__What the task asks__: The answer must consist of every line from the data that holds the string "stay".

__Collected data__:
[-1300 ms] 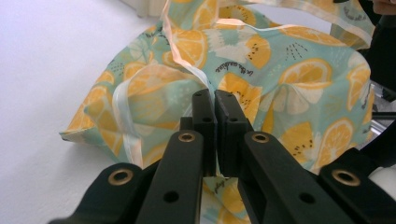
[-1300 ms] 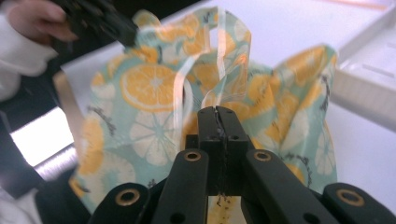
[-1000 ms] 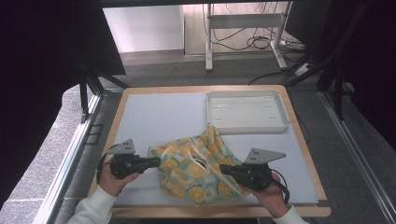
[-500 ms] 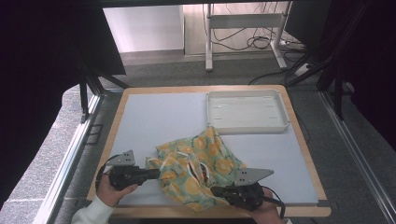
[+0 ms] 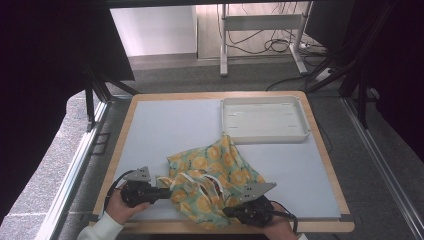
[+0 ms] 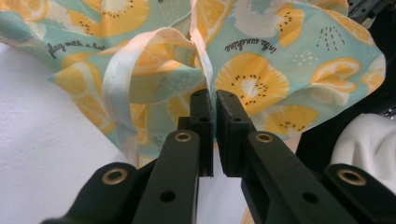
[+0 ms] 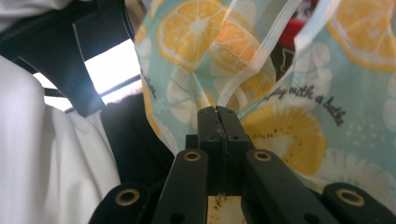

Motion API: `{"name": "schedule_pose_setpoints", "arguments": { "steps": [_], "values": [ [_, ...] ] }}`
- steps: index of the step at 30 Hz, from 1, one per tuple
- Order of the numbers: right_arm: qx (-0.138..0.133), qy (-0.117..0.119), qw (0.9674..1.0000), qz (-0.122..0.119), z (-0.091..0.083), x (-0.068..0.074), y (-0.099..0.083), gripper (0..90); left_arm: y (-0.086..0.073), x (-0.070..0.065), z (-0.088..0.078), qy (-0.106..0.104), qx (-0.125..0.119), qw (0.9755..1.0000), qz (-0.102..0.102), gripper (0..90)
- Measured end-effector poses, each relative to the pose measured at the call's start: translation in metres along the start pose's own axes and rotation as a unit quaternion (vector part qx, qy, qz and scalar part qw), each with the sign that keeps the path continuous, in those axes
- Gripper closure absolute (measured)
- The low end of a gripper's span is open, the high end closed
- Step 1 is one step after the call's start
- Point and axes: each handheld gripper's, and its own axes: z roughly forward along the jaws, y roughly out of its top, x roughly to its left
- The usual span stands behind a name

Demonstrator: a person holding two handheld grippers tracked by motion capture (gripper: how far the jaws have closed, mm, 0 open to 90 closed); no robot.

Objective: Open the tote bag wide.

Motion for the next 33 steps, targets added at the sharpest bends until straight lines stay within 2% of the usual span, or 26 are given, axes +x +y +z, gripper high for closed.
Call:
{"name": "schedule_pose_setpoints", "arguments": {
  "steps": [3,6,7,8,11,14,17,19,22,25,26,27,28,29,31,33],
  "values": [
    [0.004,-0.005,1.0,0.003,0.0,-0.001,-0.001,88.7,0.002,-0.001,-0.004,0.01,-0.011,0.9999,0.0,80.3],
    [0.004,-0.009,0.9999,0.004,-0.001,-0.002,-0.001,88.7,0.009,-0.004,-0.013,0.025,-0.034,0.9991,-0.001,69.3],
    [0.005,-0.01,0.9999,0.005,-0.001,-0.003,-0.001,88.7,0.012,-0.006,-0.017,0.032,-0.045,0.9985,-0.001,60.9],
    [0.005,-0.01,0.9999,0.005,-0.001,-0.003,-0.001,88.7,0.014,-0.009,-0.02,0.039,-0.055,0.9977,0.0,60.9],
    [0.006,-0.012,0.9999,0.005,-0.001,-0.004,-0.001,88.7,0.024,-0.015,-0.03,0.057,-0.077,0.9954,0.006,50.1],
    [0.006,-0.013,0.9999,0.006,-0.001,-0.004,-0.001,88.7,0.035,-0.02,-0.034,0.07,-0.087,0.9936,0.018,44.5],
    [0.005,-0.014,0.9999,0.008,-0.001,-0.005,0.0,88.6,0.049,-0.021,-0.027,0.078,-0.076,0.9936,0.031,40.9],
    [0.005,-0.015,0.9998,0.008,-0.001,-0.005,0.0,88.6,0.059,-0.018,-0.016,0.074,-0.054,0.9949,0.042,39.3],
    [0.004,-0.015,0.9998,0.008,-0.002,-0.006,0.0,88.6,0.068,-0.008,0.004,0.057,-0.018,0.9973,0.043,37.4],
    [0.002,-0.017,0.9998,0.008,-0.003,-0.006,-0.001,88.6,0.07,-0.003,0.019,0.055,-0.001,0.997,0.055,40.7],
    [0.001,-0.019,0.9998,0.009,-0.005,-0.007,-0.002,88.6,0.069,-0.004,0.021,0.057,-0.004,0.9965,0.06,50.2],
    [0.001,-0.019,0.9998,0.009,-0.005,-0.007,-0.002,88.6,0.068,-0.006,0.022,0.062,-0.009,0.9957,0.068,50.2],
    [0.001,-0.019,0.9998,0.01,-0.005,-0.007,-0.002,88.6,0.067,-0.008,0.021,0.06,-0.011,0.9952,0.076,56.9],
    [0.001,-0.02,0.9997,0.011,-0.006,-0.008,-0.002,88.6,0.066,-0.01,0.02,0.053,-0.013,0.9948,0.086,65.1],
    [0.001,-0.022,0.9997,0.014,-0.006,-0.008,-0.003,88.5,0.065,-0.015,0.015,0.044,-0.021,0.9939,0.099,76.2],
    [0.002,-0.022,0.9996,0.015,-0.005,-0.009,-0.003,88.4,0.064,-0.018,0.011,0.032,-0.03,0.9943,0.098,84.6]
  ]
}}
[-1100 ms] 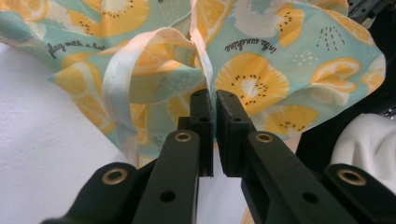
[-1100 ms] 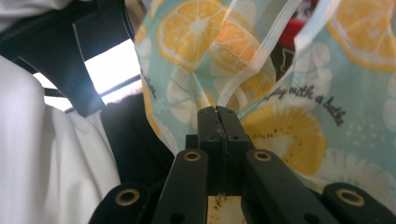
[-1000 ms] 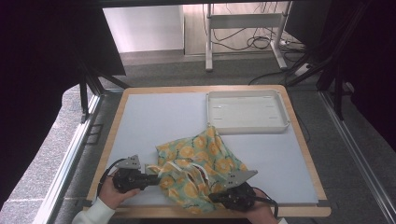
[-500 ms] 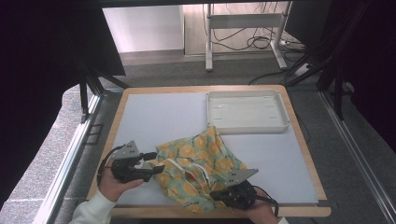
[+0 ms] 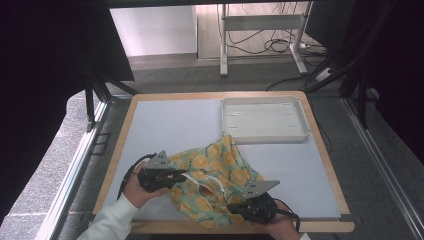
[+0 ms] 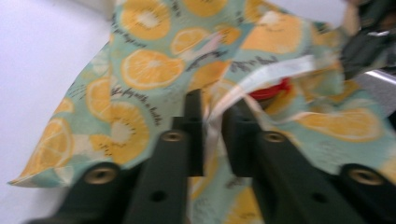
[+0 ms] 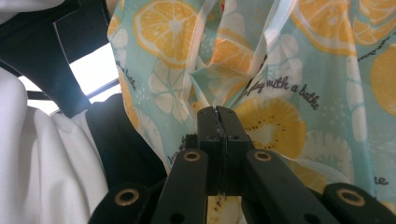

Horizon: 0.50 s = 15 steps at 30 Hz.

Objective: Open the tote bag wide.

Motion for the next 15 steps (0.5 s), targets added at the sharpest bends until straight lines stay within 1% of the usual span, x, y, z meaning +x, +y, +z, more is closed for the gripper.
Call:
{"name": "schedule_pose_setpoints", "arguments": {
  "steps": [1,2,3,4,5,6,7,8,11,13,15],
  "values": [
    [0.0,0.0,1.0,0.0,0.0,0.0,0.0,88.3,-0.001,-0.001,-0.002,-0.007,-0.002,1.0,-0.002,86.5],
    [0.001,-0.001,1.0,0.001,0.001,0.0,0.0,86.6,-0.003,-0.002,-0.005,-0.023,-0.003,0.9997,-0.006,88.2],
    [0.001,-0.001,1.0,0.001,0.001,0.0,0.0,86.6,-0.003,-0.002,-0.005,-0.023,-0.003,0.9997,-0.006,88.5],
    [-0.001,-0.004,1.0,0.001,0.002,0.0,0.0,82.1,-0.005,-0.003,-0.006,-0.036,-0.003,0.9993,-0.01,88.8],
    [-0.001,-0.004,1.0,0.001,0.002,0.0,0.0,82.1,-0.008,-0.004,-0.006,-0.045,-0.004,0.9989,-0.015,88.8],
    [-0.002,-0.005,1.0,0.0,0.002,0.0,0.0,79.5,-0.011,-0.005,-0.006,-0.051,-0.001,0.9986,-0.017,88.9],
    [-0.005,-0.005,1.0,0.0,0.001,0.0,0.0,72.3,-0.014,-0.007,-0.007,-0.054,0.001,0.9984,-0.019,89.1],
    [-0.005,-0.005,1.0,0.0,0.001,0.0,0.0,72.3,-0.016,-0.007,-0.007,-0.057,0.003,0.9981,-0.021,89.1],
    [-0.017,-0.011,0.9998,-0.005,-0.002,0.001,0.0,64.1,-0.021,-0.008,-0.008,-0.06,0.005,0.9978,-0.027,89.1],
    [-0.028,-0.018,0.9994,-0.006,-0.006,0.001,0.002,61.7,-0.023,-0.007,-0.008,-0.061,0.005,0.9977,-0.03,89.2],
    [-0.041,-0.022,0.9989,-0.001,-0.01,0.001,0.003,60.0,-0.023,-0.007,-0.007,-0.062,0.006,0.9976,-0.03,89.2]
  ]
}}
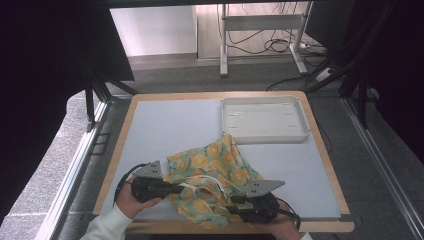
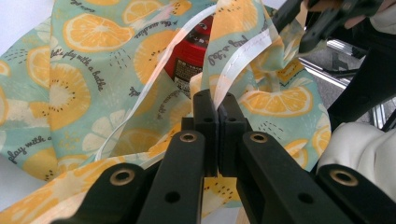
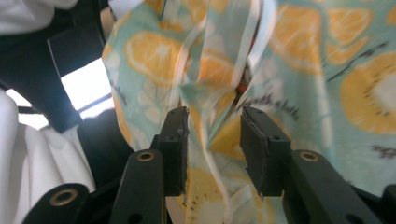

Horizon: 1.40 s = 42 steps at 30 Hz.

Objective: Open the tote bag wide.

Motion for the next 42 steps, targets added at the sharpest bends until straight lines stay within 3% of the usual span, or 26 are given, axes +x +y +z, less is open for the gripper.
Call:
{"name": "schedule_pose_setpoints", "arguments": {
  "steps": [7,8,16,22,25,27,28,29,30,33,36,42],
  "values": [
    [-0.034,-0.036,0.9987,0.014,-0.014,-0.007,0.006,54.3,-0.003,-0.005,0.003,-0.018,0.009,0.9998,0.004,89.4],
    [-0.032,-0.057,0.9977,0.018,-0.013,-0.009,0.009,50.0,-0.004,-0.006,0.003,-0.02,0.011,0.9997,0.006,89.4],
    [-0.013,-0.087,0.9961,0.009,0.005,-0.01,0.024,38.1,-0.015,-0.01,0.004,-0.03,0.023,0.9993,0.0,89.4],
    [0.026,-0.074,0.9969,-0.004,0.018,-0.007,0.03,33.8,-0.023,-0.011,0.004,-0.034,0.029,0.999,-0.004,89.3],
    [0.046,-0.084,0.9954,-0.004,0.021,-0.006,0.028,43.0,-0.024,-0.01,0.005,-0.035,0.032,0.9988,-0.006,89.3],
    [0.05,-0.087,0.995,-0.001,0.02,-0.009,0.027,60.0,-0.024,-0.01,0.006,-0.036,0.032,0.9988,-0.005,89.3],
    [0.041,-0.092,0.9949,0.008,0.017,-0.012,0.027,74.0,-0.024,-0.011,0.006,-0.036,0.034,0.9988,-0.005,89.3],
    [0.041,-0.092,0.9949,0.008,0.017,-0.012,0.027,74.0,-0.023,-0.011,0.006,-0.037,0.034,0.9987,-0.004,89.3],
    [0.027,-0.095,0.9951,0.015,0.012,-0.014,0.029,82.9,-0.023,-0.011,0.006,-0.037,0.035,0.9987,-0.003,89.3],
    [0.01,-0.099,0.9949,0.014,0.007,-0.016,0.033,86.8,-0.023,-0.01,0.007,-0.038,0.037,0.9986,-0.003,89.4],
    [-0.025,-0.104,0.9941,0.017,-0.004,-0.022,0.047,87.6,-0.023,-0.011,0.008,-0.04,0.04,0.9984,-0.001,89.4],
    [-0.057,-0.104,0.9926,0.026,-0.011,-0.032,0.064,87.6,-0.024,-0.012,0.009,-0.04,0.042,0.9983,0.002,89.4]
  ]
}}
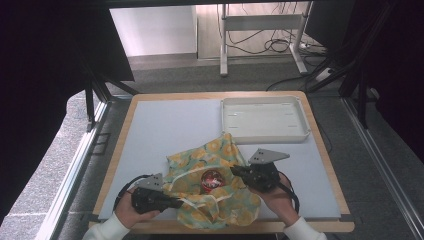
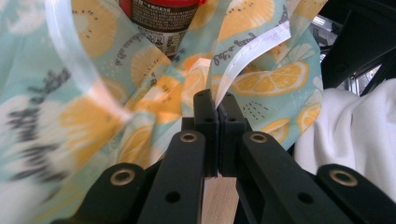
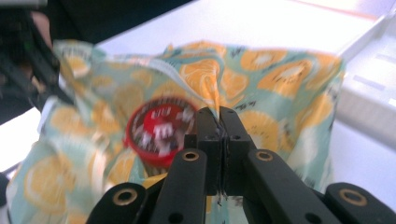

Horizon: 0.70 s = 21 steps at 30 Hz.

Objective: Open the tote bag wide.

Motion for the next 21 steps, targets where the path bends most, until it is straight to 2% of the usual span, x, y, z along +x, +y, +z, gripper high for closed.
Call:
{"name": "schedule_pose_setpoints", "arguments": {
  "steps": [6,10,12,16,17,21],
  "values": [
    [-0.033,0.004,0.9995,0.003,0.002,-0.004,0.019,87.8,0.0,-0.002,0.002,-0.004,0.007,0.9999,0.006,89.4],
    [-0.042,-0.006,0.9991,0.009,0.009,-0.008,0.031,87.8,-0.001,-0.002,0.005,-0.008,0.015,0.9998,0.009,89.4],
    [-0.044,-0.011,0.9988,0.016,0.013,-0.014,0.034,87.8,-0.001,-0.002,0.006,-0.009,0.02,0.9997,0.01,89.3],
    [-0.041,-0.015,0.9979,0.047,0.028,-0.031,0.039,87.8,-0.002,-0.002,0.008,-0.008,0.025,0.9996,0.007,89.2],
    [-0.035,-0.02,0.9975,0.058,0.036,-0.039,0.039,87.8,-0.002,-0.001,0.009,-0.009,0.027,0.9996,0.005,89.1],
    [-0.025,-0.031,0.9967,0.07,0.047,-0.05,0.038,87.8,-0.004,-0.002,0.011,-0.01,0.029,0.9995,0.0,89.1]
  ]
}}
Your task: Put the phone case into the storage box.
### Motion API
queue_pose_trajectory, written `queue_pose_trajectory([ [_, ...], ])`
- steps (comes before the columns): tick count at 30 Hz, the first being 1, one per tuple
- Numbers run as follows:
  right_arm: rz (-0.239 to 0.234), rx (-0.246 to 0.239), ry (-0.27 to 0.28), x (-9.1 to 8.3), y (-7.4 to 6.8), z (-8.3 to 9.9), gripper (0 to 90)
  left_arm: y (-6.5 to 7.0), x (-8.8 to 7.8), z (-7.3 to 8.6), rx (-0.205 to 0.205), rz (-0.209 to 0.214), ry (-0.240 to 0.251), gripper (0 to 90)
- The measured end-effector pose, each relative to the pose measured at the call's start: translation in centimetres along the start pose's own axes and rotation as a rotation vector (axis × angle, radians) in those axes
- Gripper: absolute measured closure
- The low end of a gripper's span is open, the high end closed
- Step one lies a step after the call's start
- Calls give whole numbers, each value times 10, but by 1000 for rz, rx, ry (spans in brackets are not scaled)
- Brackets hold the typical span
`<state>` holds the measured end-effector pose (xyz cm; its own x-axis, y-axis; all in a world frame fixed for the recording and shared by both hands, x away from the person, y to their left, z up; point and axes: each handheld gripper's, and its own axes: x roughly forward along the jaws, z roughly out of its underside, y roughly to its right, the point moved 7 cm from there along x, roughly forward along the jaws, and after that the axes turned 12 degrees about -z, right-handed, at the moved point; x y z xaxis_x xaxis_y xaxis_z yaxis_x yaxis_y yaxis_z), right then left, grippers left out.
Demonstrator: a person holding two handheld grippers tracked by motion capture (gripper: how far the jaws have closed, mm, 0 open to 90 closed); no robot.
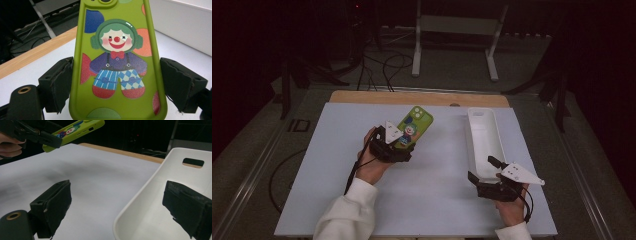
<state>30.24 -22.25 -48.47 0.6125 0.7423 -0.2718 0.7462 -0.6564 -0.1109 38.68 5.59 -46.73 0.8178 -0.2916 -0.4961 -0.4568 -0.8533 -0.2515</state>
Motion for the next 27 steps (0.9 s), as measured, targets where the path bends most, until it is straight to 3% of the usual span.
queue_pose_trajectory([
  [11, -30, -2, 9, -1, 3, -14, 81, 7, -8, -5, 12, 12, 39, 164],
  [27, -55, -8, 15, 3, 6, -37, 81, 20, -27, -13, 61, 39, 106, 164],
])
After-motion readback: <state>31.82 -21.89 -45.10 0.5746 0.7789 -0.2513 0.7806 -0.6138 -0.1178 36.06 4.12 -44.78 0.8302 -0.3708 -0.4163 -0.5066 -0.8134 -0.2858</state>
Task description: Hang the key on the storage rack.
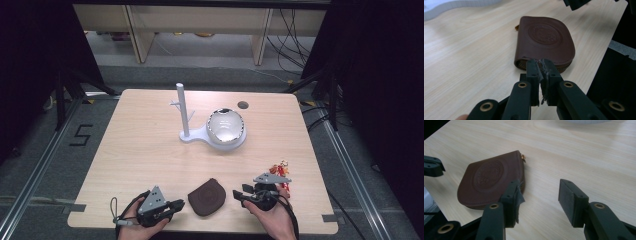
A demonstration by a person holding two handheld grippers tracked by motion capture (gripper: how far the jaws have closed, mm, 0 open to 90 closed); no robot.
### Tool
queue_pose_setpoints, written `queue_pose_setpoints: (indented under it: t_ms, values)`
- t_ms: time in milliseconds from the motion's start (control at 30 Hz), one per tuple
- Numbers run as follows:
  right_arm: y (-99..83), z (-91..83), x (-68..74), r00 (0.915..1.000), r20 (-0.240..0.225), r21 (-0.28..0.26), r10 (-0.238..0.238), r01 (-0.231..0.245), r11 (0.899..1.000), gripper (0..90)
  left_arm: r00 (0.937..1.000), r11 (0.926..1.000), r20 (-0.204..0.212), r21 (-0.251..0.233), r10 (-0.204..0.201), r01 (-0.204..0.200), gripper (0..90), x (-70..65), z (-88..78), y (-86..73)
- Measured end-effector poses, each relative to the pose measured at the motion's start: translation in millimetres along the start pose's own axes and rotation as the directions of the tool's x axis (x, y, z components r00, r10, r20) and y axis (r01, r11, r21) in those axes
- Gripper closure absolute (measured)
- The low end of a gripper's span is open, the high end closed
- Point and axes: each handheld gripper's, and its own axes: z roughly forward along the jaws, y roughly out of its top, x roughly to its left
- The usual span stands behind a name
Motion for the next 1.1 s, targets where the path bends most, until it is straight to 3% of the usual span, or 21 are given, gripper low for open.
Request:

__Task answer__:
Motion for the next 33 steps, targets added at the sharpest bends until straight lines stay within 2% of the usual span, or 26 are given, axes +x +y +z, gripper high for closed.
Motion for the next 15 steps (0.5 s), targets added at the sharpest bends until straight lines stay within 1% of the usual span, x, y, z meaning +x, +y, +z, more is closed for the gripper.
Motion for the next 42 steps, targets added at the sharpest bends until straight lines stay within 3% of the usual span, or 26 are given, axes +x +y +z, less is open for the gripper.

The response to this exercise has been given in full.